Our volunteer tracking software will be ready to be re-branded (white label) by organizations for their users. The users will have access on to the system on multiple digital platforms from any internet enabled location. By adapting the SaaS model we will offer our potential clients ease and speed of deployment, lower cost of ownership and the ability to grow and upgrade easily. Our cloud based platform will also allow for easy scalability. Our solution facilitates the ability for the organization to show recognition and to award their employees/volunteers with points that can be redeemed for prizes. The awards and point values are totally customizable by the client.
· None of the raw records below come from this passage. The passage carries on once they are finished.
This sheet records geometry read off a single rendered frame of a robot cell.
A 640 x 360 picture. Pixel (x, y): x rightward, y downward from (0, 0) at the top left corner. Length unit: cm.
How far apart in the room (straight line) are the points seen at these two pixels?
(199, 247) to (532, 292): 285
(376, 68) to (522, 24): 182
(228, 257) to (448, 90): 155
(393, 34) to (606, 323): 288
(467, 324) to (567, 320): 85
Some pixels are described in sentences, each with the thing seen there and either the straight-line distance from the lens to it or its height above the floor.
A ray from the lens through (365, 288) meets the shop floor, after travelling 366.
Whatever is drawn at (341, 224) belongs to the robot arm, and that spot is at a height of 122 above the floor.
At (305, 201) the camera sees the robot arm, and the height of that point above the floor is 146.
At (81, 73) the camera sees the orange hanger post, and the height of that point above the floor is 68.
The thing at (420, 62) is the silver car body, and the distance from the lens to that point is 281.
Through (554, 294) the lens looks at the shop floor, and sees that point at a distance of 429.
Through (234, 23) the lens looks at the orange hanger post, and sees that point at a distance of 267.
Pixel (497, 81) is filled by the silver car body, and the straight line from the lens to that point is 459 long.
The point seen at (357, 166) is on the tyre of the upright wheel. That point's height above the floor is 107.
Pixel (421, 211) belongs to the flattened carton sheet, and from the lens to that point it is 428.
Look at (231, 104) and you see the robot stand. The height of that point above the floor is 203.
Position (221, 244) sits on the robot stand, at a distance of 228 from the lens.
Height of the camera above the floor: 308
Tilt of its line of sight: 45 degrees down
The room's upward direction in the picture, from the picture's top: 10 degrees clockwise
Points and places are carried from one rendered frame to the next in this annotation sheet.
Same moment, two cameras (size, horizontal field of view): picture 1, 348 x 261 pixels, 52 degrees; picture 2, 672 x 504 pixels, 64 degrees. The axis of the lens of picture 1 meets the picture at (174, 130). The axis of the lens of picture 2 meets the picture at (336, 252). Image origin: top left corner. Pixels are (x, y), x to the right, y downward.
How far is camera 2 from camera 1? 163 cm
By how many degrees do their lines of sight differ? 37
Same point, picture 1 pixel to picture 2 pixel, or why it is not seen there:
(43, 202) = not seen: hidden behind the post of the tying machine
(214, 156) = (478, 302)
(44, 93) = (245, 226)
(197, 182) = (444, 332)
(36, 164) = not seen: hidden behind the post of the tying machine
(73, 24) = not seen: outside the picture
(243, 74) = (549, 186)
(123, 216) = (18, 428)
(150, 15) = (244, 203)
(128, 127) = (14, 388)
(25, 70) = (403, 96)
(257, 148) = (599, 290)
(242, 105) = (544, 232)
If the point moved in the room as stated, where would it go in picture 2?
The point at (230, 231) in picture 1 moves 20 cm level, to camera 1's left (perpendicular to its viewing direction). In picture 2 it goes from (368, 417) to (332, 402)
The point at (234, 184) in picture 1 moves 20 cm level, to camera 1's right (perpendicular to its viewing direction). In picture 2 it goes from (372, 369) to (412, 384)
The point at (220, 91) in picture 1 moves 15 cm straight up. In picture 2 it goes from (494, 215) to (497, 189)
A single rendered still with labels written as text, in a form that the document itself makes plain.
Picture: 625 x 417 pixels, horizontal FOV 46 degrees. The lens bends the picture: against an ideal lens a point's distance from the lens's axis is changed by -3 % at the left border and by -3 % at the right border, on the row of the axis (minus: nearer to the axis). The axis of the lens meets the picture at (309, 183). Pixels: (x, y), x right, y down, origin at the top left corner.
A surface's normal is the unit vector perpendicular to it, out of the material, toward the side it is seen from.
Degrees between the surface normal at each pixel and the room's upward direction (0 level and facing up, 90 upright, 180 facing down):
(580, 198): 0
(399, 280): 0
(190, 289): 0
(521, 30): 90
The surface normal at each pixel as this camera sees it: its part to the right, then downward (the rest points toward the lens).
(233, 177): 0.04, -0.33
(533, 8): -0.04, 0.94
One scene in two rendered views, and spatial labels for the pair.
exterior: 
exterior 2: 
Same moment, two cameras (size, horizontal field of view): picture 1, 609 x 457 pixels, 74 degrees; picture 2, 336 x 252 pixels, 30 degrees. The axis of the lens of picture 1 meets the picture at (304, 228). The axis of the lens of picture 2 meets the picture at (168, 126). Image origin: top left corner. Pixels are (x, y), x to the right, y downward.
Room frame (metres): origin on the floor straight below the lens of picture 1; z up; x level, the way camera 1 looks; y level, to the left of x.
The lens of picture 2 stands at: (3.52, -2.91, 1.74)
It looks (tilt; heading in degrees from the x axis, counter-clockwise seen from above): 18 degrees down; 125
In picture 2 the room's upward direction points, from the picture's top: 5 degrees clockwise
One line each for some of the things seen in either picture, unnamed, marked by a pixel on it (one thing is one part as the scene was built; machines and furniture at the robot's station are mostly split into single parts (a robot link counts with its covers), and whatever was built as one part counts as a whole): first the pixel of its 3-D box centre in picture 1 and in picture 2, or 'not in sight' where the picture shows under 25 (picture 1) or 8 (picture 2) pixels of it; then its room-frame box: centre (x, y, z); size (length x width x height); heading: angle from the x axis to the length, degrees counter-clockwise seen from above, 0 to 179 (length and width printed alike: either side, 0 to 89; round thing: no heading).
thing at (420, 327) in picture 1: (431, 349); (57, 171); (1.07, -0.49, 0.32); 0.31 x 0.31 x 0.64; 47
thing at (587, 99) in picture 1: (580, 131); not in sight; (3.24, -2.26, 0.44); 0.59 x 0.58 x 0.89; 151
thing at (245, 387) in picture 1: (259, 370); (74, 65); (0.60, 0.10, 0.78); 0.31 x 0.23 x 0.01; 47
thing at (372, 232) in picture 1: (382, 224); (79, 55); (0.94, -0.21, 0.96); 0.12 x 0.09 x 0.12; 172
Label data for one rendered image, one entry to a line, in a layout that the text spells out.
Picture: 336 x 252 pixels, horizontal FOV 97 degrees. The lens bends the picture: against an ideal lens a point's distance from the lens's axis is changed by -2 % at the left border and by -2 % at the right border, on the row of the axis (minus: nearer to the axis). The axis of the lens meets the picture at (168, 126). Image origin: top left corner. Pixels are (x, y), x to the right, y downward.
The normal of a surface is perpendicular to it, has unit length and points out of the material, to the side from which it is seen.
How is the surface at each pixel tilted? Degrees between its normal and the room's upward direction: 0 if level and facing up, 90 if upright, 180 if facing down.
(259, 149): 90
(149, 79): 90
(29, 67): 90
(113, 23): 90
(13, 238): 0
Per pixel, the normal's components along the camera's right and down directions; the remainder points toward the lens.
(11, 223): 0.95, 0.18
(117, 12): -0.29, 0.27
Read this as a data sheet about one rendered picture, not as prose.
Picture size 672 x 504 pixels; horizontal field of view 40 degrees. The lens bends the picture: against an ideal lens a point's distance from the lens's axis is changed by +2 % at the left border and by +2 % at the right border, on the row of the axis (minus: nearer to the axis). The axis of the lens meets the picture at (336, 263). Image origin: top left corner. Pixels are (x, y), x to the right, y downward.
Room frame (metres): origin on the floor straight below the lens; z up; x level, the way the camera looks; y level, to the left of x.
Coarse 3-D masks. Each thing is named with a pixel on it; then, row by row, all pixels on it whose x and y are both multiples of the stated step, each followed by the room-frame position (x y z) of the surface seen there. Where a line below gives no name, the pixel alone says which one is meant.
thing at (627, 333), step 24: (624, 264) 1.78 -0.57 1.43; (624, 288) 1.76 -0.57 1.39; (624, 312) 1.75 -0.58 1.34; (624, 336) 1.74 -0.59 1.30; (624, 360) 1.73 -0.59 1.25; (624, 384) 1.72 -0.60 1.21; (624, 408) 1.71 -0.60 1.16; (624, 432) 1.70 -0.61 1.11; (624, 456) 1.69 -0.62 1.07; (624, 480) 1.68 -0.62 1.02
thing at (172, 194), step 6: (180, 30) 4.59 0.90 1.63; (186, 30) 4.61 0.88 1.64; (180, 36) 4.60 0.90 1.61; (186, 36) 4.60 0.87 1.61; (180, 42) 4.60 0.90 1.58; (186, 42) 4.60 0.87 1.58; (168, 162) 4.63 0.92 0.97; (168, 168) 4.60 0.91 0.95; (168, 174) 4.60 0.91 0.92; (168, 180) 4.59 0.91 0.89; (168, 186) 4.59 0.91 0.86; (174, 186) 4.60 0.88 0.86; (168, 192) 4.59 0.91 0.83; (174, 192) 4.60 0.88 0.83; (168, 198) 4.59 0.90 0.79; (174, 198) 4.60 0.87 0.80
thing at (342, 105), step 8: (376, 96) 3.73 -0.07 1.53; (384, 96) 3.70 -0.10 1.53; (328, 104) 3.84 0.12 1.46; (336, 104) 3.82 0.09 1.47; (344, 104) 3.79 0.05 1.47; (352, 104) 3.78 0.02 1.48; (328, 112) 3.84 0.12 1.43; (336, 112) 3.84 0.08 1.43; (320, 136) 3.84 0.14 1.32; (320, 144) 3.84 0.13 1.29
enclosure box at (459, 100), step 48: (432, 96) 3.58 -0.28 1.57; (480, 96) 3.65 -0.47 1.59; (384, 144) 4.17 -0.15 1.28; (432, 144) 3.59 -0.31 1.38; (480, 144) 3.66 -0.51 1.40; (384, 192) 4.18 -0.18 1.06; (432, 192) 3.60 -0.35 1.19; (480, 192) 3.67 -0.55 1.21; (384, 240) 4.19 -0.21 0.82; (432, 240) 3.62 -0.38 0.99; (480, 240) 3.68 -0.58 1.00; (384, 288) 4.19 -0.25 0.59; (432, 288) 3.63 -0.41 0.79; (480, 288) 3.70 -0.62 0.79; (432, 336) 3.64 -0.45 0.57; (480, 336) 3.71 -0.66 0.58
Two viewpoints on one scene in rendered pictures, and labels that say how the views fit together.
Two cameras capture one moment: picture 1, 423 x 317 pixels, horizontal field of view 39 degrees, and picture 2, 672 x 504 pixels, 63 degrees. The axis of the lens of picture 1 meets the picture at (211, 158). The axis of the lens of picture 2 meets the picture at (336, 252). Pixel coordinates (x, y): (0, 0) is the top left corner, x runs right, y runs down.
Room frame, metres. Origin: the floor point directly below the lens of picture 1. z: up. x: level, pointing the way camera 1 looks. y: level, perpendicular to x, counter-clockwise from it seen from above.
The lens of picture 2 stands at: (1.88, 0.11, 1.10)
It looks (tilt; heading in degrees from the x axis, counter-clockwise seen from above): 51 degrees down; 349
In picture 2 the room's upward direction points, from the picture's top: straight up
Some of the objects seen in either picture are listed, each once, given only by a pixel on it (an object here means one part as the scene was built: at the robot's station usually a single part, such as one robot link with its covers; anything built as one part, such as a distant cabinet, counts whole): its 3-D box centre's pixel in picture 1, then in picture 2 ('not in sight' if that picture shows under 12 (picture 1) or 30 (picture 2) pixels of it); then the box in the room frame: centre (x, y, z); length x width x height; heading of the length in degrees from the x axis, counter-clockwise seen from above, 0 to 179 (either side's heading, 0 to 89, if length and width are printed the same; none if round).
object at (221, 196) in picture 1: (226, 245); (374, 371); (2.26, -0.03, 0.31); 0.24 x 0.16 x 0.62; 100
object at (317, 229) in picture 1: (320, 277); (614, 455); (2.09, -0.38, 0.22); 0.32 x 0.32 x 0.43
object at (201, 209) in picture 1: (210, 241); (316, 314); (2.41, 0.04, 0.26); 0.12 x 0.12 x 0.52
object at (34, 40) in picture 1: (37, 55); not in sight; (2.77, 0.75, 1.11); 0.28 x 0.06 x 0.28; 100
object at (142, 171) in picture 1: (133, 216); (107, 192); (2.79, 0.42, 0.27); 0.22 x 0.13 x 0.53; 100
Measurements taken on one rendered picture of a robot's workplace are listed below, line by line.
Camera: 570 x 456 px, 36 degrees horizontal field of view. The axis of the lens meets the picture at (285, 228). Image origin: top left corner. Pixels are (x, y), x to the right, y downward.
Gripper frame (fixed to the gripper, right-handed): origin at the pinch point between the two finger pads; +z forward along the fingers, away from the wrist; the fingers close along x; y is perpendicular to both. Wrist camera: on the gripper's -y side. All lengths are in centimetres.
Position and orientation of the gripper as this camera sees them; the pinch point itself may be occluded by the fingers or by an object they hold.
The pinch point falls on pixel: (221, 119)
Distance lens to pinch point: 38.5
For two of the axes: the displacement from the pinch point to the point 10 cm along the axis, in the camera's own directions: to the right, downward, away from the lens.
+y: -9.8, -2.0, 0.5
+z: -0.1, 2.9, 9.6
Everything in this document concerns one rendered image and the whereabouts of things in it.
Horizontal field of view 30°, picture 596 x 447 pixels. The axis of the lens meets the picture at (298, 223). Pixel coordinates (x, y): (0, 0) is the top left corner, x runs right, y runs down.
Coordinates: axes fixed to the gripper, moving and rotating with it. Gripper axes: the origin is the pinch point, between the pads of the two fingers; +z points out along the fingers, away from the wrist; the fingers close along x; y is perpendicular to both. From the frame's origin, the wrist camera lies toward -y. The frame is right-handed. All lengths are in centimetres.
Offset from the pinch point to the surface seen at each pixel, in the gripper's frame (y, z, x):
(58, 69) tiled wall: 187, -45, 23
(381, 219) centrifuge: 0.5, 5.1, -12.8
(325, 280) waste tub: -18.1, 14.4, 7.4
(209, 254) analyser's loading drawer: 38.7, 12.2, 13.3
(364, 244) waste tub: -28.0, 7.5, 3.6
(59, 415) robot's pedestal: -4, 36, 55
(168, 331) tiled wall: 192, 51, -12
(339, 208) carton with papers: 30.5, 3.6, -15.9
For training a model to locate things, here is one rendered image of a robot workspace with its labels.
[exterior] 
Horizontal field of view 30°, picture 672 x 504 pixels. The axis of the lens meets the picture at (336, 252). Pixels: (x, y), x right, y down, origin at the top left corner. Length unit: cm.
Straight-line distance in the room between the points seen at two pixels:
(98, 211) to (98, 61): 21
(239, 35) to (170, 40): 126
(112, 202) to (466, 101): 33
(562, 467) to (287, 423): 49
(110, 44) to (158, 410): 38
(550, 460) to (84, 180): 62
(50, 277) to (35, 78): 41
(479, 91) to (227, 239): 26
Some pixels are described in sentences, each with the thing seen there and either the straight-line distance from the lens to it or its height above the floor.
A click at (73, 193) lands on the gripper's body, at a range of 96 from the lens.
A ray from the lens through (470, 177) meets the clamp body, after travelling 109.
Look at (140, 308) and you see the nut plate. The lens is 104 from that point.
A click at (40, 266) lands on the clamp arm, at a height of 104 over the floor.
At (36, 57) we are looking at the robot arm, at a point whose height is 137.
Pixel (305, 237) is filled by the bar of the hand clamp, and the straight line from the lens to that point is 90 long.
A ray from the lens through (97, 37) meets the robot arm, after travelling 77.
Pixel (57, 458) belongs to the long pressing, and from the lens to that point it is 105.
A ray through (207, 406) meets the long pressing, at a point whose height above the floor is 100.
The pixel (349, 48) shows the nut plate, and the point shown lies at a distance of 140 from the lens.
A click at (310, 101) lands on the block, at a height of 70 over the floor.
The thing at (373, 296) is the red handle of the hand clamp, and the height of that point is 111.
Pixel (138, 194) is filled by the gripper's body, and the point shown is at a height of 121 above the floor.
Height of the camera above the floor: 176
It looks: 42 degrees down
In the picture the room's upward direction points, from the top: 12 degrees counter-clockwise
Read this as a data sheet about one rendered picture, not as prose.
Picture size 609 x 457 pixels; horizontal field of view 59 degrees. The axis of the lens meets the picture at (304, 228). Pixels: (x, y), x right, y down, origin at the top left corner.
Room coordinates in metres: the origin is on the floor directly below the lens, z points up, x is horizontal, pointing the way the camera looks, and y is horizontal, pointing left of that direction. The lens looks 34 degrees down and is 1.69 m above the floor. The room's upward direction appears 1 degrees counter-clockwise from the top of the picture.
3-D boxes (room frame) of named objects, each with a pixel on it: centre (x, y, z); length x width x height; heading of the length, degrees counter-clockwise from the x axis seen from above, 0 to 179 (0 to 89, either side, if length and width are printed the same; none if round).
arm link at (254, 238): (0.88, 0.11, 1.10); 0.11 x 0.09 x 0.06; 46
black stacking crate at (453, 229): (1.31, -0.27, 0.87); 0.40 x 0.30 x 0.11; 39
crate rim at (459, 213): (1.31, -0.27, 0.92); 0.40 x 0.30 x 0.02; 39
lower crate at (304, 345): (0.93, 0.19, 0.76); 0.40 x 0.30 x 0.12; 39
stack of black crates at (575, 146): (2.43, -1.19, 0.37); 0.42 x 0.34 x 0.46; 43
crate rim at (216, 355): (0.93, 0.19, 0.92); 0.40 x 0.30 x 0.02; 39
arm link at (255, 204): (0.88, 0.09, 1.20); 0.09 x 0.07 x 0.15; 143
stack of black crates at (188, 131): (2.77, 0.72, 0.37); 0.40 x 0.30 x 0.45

Through our SaaS platform, our clients will benefit from a low cost of ownership, shorter implementation cycle and access to the latest version of our software. Additionally, our volunteer tracking solution will have intuitive web and mobile-based user interfaces that are easy for employees/volunteers to use across devices and environments. The easy new client signup and setup model and client-specific branding can lead to viral and organic adoption and our SaaS platform scales to support large, global implementations.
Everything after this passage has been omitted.